-- WHAT THIS TASK INVOLVES --
One range is to be output from the listing below, exactly as written: the line with "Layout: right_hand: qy" to the line with "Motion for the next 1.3", both kept.

-------

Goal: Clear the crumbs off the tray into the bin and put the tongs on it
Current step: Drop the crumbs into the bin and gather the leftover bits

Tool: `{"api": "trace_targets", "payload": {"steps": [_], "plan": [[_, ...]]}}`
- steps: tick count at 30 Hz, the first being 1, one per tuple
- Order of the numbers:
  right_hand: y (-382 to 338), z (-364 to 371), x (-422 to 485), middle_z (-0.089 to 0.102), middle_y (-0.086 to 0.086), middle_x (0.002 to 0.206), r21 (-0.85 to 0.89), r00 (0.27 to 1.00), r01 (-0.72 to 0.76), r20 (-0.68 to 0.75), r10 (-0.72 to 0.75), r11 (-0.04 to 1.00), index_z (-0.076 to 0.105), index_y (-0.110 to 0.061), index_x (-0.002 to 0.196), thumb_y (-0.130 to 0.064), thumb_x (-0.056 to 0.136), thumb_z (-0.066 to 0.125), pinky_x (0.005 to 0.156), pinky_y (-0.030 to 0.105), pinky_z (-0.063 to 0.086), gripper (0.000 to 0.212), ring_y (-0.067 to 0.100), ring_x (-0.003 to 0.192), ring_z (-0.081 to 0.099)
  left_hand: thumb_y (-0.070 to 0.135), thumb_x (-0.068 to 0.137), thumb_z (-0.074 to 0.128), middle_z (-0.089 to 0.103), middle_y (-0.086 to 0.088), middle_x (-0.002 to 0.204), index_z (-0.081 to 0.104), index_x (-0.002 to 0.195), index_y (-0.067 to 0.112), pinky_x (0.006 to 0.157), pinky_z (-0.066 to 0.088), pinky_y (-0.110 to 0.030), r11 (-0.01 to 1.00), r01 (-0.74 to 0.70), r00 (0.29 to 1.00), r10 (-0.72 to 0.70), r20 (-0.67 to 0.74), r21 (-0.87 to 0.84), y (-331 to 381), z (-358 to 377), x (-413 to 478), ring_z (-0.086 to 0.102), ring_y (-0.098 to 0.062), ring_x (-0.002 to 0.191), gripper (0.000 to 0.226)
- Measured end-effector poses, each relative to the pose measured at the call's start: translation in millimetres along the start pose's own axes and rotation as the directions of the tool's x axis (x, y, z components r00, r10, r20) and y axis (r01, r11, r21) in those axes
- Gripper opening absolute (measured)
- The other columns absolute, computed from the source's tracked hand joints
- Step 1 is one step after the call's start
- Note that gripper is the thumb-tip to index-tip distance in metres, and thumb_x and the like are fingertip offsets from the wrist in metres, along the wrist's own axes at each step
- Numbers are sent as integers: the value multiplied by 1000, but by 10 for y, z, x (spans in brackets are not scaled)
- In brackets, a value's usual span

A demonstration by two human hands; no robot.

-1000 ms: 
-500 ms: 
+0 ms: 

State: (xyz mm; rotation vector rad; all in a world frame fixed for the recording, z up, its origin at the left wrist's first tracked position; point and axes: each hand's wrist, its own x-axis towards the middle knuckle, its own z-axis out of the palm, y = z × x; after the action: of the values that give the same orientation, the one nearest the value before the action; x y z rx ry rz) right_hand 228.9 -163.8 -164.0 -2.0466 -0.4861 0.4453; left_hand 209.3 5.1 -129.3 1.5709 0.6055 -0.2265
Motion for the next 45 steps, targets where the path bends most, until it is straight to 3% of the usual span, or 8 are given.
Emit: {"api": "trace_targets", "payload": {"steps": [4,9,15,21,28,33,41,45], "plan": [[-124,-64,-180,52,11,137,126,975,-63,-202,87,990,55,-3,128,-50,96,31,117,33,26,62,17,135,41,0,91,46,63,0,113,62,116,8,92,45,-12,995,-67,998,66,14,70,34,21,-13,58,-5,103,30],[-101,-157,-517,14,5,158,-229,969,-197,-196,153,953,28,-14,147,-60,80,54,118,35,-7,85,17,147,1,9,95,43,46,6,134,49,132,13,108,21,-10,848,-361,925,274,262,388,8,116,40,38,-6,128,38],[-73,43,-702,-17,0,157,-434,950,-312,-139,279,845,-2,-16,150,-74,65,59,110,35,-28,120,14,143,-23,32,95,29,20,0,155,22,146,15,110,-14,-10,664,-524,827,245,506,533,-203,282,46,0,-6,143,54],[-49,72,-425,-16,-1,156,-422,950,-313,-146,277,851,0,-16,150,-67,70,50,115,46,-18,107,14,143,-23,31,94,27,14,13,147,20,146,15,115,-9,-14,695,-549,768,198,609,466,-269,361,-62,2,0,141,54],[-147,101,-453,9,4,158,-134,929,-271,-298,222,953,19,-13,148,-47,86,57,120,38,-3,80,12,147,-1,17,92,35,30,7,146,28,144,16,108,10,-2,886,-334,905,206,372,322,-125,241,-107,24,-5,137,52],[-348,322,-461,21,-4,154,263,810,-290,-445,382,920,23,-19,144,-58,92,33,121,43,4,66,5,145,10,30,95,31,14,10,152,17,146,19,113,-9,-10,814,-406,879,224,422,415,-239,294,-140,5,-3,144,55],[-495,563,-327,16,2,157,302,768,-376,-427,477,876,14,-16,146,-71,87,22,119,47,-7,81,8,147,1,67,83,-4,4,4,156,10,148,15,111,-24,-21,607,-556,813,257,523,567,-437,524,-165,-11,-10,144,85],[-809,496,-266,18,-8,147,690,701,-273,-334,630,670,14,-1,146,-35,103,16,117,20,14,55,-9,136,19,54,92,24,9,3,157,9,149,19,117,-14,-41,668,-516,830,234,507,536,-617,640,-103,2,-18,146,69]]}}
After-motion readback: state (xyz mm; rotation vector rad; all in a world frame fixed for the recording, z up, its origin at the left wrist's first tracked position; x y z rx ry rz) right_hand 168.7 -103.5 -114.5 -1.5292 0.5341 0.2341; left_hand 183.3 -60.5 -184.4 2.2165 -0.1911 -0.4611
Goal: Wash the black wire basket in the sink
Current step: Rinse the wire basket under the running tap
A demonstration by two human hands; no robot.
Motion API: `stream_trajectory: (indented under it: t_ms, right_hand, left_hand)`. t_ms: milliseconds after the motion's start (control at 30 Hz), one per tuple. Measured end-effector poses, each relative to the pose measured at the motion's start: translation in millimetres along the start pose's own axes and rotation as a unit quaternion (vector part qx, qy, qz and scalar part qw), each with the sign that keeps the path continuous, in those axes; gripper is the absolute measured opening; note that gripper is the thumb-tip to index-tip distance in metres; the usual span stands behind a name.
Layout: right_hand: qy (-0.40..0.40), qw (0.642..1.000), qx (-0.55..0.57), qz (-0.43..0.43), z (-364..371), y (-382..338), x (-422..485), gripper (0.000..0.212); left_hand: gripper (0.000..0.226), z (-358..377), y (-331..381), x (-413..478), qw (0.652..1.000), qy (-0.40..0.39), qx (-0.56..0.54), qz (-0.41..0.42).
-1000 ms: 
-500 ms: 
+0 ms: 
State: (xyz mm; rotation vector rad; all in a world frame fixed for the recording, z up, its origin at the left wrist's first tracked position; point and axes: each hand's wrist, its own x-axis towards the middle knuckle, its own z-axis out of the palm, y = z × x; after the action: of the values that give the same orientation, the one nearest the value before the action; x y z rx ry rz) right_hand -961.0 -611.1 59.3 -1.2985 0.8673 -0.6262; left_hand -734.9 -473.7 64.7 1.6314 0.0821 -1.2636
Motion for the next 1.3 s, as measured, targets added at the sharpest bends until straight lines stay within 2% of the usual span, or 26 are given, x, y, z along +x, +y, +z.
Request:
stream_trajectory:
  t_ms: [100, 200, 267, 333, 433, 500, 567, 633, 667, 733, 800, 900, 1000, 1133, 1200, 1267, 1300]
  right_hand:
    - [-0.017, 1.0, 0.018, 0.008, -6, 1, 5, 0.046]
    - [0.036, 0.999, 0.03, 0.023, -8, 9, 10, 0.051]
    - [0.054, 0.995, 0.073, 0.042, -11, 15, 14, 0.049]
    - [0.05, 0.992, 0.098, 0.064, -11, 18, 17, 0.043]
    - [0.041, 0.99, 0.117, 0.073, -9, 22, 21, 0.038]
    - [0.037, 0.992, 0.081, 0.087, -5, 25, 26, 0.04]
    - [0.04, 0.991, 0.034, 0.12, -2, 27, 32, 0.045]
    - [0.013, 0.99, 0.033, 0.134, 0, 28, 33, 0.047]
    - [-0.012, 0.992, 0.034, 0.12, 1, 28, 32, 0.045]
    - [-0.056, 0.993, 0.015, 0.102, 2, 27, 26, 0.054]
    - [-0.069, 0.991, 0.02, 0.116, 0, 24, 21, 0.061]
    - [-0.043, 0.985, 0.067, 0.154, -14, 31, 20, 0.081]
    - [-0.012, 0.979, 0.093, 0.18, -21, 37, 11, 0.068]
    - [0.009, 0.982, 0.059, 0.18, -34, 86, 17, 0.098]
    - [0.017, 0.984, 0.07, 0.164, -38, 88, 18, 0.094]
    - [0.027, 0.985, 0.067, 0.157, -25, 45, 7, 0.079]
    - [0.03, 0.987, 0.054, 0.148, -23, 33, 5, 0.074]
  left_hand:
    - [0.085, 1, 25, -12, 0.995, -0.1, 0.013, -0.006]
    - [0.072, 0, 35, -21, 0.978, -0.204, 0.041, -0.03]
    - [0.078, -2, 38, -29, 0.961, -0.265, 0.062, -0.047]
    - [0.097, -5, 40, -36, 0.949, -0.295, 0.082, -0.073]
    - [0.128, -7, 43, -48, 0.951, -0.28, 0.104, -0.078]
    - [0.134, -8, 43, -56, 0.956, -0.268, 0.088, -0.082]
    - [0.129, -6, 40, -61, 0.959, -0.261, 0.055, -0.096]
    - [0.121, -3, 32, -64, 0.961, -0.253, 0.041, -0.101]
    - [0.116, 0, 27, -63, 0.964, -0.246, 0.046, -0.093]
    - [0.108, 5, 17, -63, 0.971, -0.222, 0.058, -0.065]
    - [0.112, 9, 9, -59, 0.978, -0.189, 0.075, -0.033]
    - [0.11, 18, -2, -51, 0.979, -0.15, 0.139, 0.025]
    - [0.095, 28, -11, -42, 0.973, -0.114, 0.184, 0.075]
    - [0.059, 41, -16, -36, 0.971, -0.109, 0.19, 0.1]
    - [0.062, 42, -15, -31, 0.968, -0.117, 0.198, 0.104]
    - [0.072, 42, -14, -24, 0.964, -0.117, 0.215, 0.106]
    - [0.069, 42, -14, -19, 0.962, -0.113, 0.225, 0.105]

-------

-- TASK ANSWER --
Layout: right_hand: qy (-0.40..0.40), qw (0.642..1.000), qx (-0.55..0.57), qz (-0.43..0.43), z (-364..371), y (-382..338), x (-422..485), gripper (0.000..0.212); left_hand: gripper (0.000..0.226), z (-358..377), y (-331..381), x (-413..478), qw (0.652..1.000), qy (-0.40..0.39), qx (-0.56..0.54), qz (-0.41..0.42).
-1000 ms: 
-500 ms: 
+0 ms: 
State: (xyz mm; rotation vector rad; all in a world frame fixed for the recording, z up, its origin at the left wrist's first tracked position; point and axes: each hand's wrist, its own x-axis towards the middle knuckle, its own z-axis out of the palm, y = z × x; after the action: of the values that give the same orientation, the one nearest the value before the action; x y z rx ry rz) right_hand -961.0 -611.1 59.3 -1.2985 0.8673 -0.6262; left_hand -734.9 -473.7 64.7 1.6314 0.0821 -1.2636
Motion for the next 1.3 s, as measured, targets added at the sharpest bends until straight lines stay within 2% of the usual span, or 26 are given, x, y, z along +x, +y, +z.

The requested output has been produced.